Mortalidad es la historia ejemplar de la resistencia de un hombre a retroceder al enfrentarse a lo desconocido, así como una penetrante mirada a la condición humana.
El 8 de junio de 2010, durante la gira de promoción de su libro de memorias, Hitch-22, un insoportable dolor en el pecho y el tórax dejó postrado a Christopher Hitchens en su habitación de hotel en Nueva York. Como escribiría más tarde en una de sus premiadas columnas en Vanity Fair, se vio deportado de repente «del país de los sanos al otro lado de la dura frontera que rodea la tierra de la enfermedad». A lo largo de los siguientes dieciocho meses, hasta su muerte en Houston el 15 de diciembre de 2011, siguió escribiendo con la misma frecuencia y brillantez que siempre, asombrando a sus lectores con su capacidad de trabajo en las peores condiciones.

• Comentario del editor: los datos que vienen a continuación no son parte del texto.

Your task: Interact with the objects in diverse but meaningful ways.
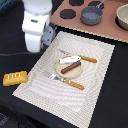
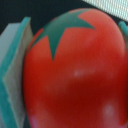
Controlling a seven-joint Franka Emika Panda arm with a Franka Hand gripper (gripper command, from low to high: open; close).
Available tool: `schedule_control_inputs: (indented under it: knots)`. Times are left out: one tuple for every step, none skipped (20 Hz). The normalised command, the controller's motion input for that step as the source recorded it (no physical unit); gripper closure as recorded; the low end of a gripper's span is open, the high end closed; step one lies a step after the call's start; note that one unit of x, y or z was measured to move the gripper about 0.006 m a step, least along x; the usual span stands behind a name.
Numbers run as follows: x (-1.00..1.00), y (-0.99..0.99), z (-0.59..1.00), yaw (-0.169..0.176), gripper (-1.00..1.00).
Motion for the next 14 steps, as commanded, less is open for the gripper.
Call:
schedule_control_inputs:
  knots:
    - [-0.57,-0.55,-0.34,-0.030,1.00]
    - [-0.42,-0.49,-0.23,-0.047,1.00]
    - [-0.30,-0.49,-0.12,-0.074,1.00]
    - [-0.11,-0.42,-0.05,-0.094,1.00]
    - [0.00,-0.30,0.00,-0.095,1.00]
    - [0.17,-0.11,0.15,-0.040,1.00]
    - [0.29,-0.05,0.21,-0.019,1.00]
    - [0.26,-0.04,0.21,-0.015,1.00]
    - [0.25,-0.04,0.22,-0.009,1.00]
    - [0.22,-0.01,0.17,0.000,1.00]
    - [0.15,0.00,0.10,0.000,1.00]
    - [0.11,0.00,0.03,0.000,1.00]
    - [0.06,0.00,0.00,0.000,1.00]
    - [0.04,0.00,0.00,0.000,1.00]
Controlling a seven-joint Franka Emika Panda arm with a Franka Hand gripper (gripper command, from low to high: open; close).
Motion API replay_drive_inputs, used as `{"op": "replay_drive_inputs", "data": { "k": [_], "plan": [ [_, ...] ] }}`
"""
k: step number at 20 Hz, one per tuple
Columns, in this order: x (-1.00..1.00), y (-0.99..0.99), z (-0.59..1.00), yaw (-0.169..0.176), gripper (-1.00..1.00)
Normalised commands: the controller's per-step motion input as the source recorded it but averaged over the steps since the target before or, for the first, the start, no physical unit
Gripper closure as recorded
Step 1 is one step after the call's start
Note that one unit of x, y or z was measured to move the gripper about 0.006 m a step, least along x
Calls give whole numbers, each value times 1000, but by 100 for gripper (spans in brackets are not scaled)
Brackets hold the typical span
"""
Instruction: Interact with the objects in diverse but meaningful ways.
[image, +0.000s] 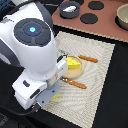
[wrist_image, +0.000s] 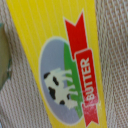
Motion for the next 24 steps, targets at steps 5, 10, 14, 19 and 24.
{"op": "replay_drive_inputs", "data": {
  "k": [5, 10, 14, 19, 24],
  "plan": [
    [230, 303, 1000, 0, -100],
    [141, 485, 570, 24, -100],
    [6, 724, 198, 57, -100],
    [-10, 756, 39, 35, -100],
    [-80, 885, 98, 20, -100]
  ]
}}
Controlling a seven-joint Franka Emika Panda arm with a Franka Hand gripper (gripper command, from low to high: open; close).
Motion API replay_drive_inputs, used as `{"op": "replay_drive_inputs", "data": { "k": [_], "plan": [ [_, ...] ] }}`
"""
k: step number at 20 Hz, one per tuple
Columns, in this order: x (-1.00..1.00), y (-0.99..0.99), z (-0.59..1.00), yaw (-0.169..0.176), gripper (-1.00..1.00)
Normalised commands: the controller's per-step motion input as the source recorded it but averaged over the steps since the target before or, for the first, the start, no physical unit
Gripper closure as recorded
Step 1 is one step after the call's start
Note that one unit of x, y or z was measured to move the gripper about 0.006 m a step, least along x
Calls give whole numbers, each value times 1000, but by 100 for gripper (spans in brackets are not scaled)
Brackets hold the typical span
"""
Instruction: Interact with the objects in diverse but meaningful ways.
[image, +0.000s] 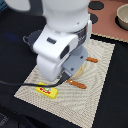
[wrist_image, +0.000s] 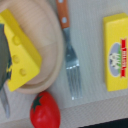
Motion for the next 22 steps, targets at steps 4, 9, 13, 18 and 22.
{"op": "replay_drive_inputs", "data": {
  "k": [4, 9, 13, 18, 22],
  "plan": [
    [-104, 874, 287, 31, -100],
    [-183, 825, 403, 40, -100],
    [-246, 744, 414, 51, -100],
    [-323, 652, 383, 60, -100],
    [-306, 602, 253, 63, -100]
  ]
}}
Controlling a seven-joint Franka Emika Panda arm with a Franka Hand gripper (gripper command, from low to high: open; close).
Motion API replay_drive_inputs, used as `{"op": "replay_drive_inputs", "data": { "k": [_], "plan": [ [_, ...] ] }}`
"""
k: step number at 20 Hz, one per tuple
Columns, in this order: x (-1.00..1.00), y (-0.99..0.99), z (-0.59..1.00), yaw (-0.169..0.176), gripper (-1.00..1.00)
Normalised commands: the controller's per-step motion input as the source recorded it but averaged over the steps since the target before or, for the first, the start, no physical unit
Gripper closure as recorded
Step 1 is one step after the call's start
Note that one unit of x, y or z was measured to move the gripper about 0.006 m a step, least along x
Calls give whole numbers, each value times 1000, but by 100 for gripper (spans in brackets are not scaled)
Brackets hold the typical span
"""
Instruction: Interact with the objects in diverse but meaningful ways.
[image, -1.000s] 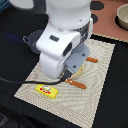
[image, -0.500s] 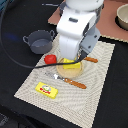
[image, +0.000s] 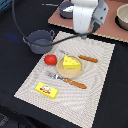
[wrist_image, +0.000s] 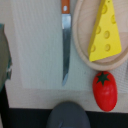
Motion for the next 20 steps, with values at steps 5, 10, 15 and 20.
{"op": "replay_drive_inputs", "data": {
  "k": [5, 10, 15, 20],
  "plan": [
    [-451, 590, 177, 73, -100],
    [-579, 572, 48, 98, -100],
    [-584, 568, -39, 124, -100],
    [-602, 564, -164, 117, -100]
  ]
}}
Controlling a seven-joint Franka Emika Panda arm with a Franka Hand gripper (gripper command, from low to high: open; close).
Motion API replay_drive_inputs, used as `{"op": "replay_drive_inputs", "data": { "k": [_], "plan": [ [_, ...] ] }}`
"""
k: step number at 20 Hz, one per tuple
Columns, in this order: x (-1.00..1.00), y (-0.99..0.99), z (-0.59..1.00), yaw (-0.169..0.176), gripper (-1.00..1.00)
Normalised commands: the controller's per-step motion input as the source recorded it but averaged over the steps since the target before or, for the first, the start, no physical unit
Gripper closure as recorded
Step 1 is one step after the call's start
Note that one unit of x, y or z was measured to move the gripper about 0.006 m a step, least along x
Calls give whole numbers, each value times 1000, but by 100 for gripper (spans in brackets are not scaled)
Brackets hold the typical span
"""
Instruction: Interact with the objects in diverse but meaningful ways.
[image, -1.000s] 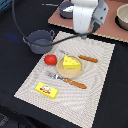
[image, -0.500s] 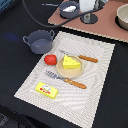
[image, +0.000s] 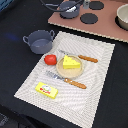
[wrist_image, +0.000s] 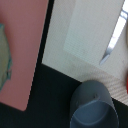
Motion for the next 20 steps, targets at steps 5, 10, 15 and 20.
{"op": "replay_drive_inputs", "data": {
  "k": [5, 10, 15, 20],
  "plan": [
    [-509, 543, -197, 102, -100],
    [-213, 208, -166, 41, -100],
    [-285, 70, -338, 13, -100],
    [-75, -45, -376, 0, -100]
  ]
}}
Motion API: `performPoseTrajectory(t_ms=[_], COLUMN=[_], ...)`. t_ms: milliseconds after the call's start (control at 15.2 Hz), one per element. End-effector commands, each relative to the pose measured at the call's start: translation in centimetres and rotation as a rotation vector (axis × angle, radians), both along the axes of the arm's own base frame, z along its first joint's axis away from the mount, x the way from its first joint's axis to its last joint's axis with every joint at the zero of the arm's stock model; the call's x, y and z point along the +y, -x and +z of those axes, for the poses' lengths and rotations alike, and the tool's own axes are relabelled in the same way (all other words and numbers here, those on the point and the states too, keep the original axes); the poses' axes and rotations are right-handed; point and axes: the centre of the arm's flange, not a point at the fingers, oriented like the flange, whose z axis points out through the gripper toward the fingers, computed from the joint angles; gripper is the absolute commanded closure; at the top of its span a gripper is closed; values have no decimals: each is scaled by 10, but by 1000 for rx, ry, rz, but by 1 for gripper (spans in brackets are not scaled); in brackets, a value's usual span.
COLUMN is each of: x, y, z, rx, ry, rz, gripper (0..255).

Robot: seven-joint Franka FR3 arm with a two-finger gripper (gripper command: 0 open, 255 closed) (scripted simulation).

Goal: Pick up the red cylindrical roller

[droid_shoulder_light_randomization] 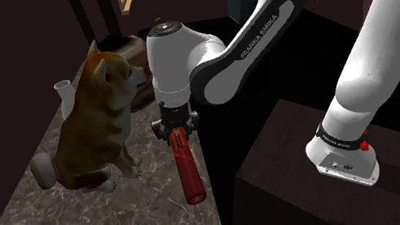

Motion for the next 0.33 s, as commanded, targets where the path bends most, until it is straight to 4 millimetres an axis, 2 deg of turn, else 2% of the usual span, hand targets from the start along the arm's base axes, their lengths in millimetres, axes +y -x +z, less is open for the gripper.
performPoseTrajectory(t_ms=[0,132,264], x=[0,0,0], y=[-1,-1,-1], z=[12,22,23], rx=[0,0,0], ry=[-1,-1,-1], rz=[0,0,0], gripper=[255,255,255])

Durante su enfermedad, un cáncer de esófago, Hitchens rechazó insistente y gallardamente el consuelo de la religión, y prefirió enfrentarse a la muerte mirándola de frente. En este emocionante relato de esos meses, Hitchens describe los tormentos de la enfermedad, discute sus tabúes y analiza cómo transforma la experiencia humana y cambia la relación del enfermo con el mundo que le rodea. Intenso y poderoso, atravesado de su característica inteligencia, el testamento de Hitchens es una obra literaria valiente y lúcida, una afirmación de la dignidad y el valor del ser humano.
«En mis tiempos, me he despertado más de una vez sintiendo que me moría. Pero nada me había preparado para la mañana de junio en la que, al recobrar la conciencia, me sentí como si de verdad estuviera encadenado a mi propio cadáver. Toda la cavidad de mi pecho y mi tórax parecía haberse vaciado y después llenado con cemento de secado lento. Me oía respirar débilmente, pero no podía inflar los pulmones. Mi corazón latía demasiado o demasiado poco. Cualquier movimiento, por pequeño que fuera, requería premeditación y planificación. Me exigió un esfuerzo extenuante cruzar la habitación de mi hotel de Nueva York y llamar a los servicios de urgencias. Llegaron con gran rapidez y se comportaron con inmensa cortesía y profesionalidad. Tuve tiempo de preguntarme para qué necesitaban tantas botas y cascos y tanto pesado equipamiento de apoyo, pero ahora que visualizo la escena retrospectivamente la veo como una deportación muy amable y firme, que me llevó desde el país de los sanos a la frontera inhóspita del territorio de la enfermedad. En unas horas, tras realizar una buena cantidad de trabajo en mi corazón y mis pulmones, los médicos de ese triste puesto fronterizo me habían enseñado unas cuantas postales del interior, y me habían dicho que mi siguiente e inmediata parada tendría que ser con un oncólogo. Alguna clase de sombra se proyectaba en los negativos.»